Task description: Gather from the material every line that contains the string "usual".
══ Exercise data ══
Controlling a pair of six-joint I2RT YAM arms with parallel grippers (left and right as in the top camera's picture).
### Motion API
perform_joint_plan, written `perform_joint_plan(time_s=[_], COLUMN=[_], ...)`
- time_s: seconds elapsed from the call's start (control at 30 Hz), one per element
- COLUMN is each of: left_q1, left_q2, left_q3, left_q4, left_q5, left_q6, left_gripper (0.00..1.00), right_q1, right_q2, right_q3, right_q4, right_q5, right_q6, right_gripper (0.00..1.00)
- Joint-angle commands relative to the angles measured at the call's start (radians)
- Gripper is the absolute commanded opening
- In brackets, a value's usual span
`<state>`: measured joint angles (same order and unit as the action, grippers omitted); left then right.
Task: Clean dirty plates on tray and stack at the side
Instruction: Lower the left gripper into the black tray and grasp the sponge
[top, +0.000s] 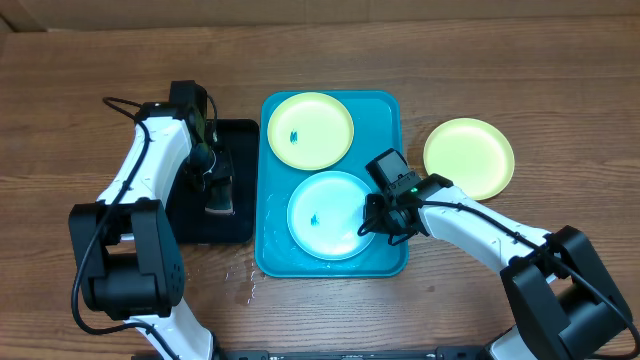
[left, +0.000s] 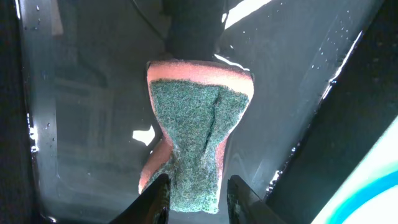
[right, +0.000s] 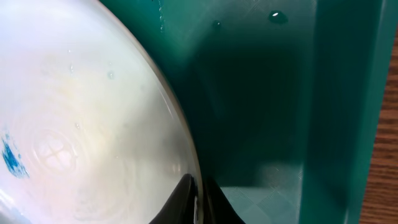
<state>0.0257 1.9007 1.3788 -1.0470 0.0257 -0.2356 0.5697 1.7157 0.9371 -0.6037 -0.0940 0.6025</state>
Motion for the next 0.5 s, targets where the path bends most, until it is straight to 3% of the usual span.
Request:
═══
Exercise output:
- In brackets, a value's usual span
Motion for the next 0.5 s, targets where the path bends most, until it is straight to 3% of the usual span.

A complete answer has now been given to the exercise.